While India’s central government exhibits strong fiscal management, a closer look at state finances reveals growing concerns. States are increasingly running revenue deficits, leading to higher borrowing and a potential drag on overall economic growth.

Key Points

  • The central government has successfully reduced its fiscal deficit and increased capital expenditure, creating a positive impression.
  • However, states have seen a significant widening of their revenue deficits, with many facing challenges in balancing their budgets.
  • Unconditional cash transfer schemes, while important for welfare, are consuming a large portion of state revenues, leaving less for essential capital spending.
  • The central government’s special assistance program (SACI) provides interest-free loans for capital projects, but this still relies on central funds and may not address underlying state spending issues.
  • This divergence between central and state fiscal health is reflected in bond markets, where investors demand higher yields for Indian debt compared to similar economies, suggesting a perceived higher overall risk.

Why It Matters

This growing imbalance between central and state finances poses a risk to India’s overall economic stability and growth trajectory.

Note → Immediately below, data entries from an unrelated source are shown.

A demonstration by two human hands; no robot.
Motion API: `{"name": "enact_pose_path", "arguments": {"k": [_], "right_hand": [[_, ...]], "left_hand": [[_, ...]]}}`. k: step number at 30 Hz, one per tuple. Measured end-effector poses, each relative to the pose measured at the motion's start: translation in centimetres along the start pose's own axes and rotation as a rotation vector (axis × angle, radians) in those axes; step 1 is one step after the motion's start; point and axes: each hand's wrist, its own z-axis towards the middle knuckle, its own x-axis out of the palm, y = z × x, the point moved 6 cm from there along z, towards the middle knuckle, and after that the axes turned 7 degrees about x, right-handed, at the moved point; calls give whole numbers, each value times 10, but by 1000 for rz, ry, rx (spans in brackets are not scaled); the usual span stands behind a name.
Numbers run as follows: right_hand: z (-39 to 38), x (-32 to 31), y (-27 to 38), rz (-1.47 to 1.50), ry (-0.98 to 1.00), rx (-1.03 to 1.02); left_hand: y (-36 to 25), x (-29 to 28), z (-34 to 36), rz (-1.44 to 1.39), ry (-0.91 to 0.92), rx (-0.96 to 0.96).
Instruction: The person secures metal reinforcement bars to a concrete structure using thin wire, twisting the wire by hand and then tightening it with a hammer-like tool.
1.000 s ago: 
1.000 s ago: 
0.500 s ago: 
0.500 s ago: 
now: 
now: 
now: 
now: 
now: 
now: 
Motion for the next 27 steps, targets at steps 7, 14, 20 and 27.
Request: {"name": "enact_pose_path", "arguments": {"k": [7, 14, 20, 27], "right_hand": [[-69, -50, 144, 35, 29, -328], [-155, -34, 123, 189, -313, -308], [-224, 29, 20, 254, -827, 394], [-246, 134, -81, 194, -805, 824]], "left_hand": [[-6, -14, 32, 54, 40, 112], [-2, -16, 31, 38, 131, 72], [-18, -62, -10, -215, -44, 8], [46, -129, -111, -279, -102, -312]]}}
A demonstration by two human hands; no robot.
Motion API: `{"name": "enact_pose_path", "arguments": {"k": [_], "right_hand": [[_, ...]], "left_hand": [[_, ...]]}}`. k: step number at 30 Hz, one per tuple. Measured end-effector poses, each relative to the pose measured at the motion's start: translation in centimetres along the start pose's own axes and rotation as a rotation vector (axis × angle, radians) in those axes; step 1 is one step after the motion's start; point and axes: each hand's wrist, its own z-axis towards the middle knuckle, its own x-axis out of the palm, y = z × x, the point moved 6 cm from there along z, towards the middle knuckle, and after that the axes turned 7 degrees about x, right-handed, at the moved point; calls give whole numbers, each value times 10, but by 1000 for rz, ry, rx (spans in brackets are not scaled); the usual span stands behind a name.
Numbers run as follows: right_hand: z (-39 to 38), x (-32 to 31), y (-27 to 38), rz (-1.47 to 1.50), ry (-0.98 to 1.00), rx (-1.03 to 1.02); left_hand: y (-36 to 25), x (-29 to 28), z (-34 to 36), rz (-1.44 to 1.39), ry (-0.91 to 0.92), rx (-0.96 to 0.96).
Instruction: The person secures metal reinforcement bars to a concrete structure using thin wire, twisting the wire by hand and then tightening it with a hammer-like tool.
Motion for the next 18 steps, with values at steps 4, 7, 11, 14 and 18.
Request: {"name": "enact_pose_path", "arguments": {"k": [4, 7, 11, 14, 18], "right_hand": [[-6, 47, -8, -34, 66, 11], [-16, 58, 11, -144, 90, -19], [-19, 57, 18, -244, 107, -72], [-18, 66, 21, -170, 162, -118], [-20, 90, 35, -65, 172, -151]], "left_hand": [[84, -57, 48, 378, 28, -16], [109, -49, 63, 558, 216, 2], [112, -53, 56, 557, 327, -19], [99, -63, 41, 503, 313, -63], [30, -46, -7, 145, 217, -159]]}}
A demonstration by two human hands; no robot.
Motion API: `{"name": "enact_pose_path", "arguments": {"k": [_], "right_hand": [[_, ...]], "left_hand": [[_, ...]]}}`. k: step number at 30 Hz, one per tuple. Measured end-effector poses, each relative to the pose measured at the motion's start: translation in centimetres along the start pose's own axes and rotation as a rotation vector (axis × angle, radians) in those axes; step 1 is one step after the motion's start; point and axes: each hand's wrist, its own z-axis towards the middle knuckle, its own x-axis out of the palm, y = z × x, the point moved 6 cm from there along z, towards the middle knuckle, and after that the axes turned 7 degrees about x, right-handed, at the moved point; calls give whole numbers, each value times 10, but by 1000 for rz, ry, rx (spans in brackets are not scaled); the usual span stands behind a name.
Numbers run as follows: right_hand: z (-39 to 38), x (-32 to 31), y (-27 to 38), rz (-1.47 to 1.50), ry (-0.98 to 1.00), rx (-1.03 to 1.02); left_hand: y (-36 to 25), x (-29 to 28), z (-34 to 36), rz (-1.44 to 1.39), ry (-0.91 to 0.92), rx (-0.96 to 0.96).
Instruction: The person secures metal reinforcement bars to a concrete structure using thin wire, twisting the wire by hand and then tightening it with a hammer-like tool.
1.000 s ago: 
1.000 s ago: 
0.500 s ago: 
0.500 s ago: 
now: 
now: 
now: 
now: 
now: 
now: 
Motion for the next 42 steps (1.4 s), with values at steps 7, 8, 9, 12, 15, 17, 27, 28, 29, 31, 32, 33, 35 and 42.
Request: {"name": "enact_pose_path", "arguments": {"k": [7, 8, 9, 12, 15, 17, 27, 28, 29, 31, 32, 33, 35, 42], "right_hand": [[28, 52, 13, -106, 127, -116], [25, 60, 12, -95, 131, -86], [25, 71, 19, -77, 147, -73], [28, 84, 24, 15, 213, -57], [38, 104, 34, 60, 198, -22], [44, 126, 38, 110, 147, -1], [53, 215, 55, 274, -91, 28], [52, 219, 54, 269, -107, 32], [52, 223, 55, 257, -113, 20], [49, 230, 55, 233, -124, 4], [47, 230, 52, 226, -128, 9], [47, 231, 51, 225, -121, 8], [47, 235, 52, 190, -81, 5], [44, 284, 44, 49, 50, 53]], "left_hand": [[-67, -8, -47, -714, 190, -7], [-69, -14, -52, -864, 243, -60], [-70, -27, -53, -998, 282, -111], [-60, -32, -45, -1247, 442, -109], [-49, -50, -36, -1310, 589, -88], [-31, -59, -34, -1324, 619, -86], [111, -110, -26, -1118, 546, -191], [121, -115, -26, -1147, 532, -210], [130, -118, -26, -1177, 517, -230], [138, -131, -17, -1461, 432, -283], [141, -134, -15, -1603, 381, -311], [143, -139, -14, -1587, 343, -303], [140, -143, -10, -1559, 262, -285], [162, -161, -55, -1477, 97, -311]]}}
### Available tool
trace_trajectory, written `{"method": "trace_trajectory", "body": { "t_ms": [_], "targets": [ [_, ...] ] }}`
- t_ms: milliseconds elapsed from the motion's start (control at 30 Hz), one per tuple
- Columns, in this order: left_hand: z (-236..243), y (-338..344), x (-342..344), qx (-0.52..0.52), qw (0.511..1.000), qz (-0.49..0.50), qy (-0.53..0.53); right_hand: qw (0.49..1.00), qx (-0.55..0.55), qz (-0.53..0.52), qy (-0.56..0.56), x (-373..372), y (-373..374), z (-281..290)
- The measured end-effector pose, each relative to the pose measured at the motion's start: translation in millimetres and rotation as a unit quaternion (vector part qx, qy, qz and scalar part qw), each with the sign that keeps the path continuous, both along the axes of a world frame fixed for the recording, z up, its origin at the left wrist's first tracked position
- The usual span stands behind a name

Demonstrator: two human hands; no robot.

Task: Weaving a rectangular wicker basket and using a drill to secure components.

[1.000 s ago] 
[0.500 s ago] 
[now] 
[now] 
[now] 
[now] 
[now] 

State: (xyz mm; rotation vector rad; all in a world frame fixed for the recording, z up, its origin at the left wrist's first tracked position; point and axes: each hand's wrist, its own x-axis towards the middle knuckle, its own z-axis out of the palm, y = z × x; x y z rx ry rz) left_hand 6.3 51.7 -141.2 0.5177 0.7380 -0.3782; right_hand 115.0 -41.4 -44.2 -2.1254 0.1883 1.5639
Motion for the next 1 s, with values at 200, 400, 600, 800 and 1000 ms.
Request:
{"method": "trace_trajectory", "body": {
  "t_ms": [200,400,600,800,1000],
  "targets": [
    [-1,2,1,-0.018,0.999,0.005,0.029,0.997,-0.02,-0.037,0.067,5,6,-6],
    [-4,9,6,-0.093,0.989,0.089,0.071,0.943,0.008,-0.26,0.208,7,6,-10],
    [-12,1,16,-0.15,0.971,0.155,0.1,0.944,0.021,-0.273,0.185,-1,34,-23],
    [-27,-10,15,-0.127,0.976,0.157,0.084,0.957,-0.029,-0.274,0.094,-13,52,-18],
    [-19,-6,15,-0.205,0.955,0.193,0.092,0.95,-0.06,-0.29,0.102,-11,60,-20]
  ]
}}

Increased state borrowing could lead to higher debt burdens, potentially crowding out private investment and impacting the nation’s creditworthiness.

Way Forward

The central government needs to address the root causes of states’ increasing revenue deficits. This likely involves a more prudent approach to state-level spending, particularly on revenue expenditure, and a clearer strategy for sustainable fiscal management at the sub-national level.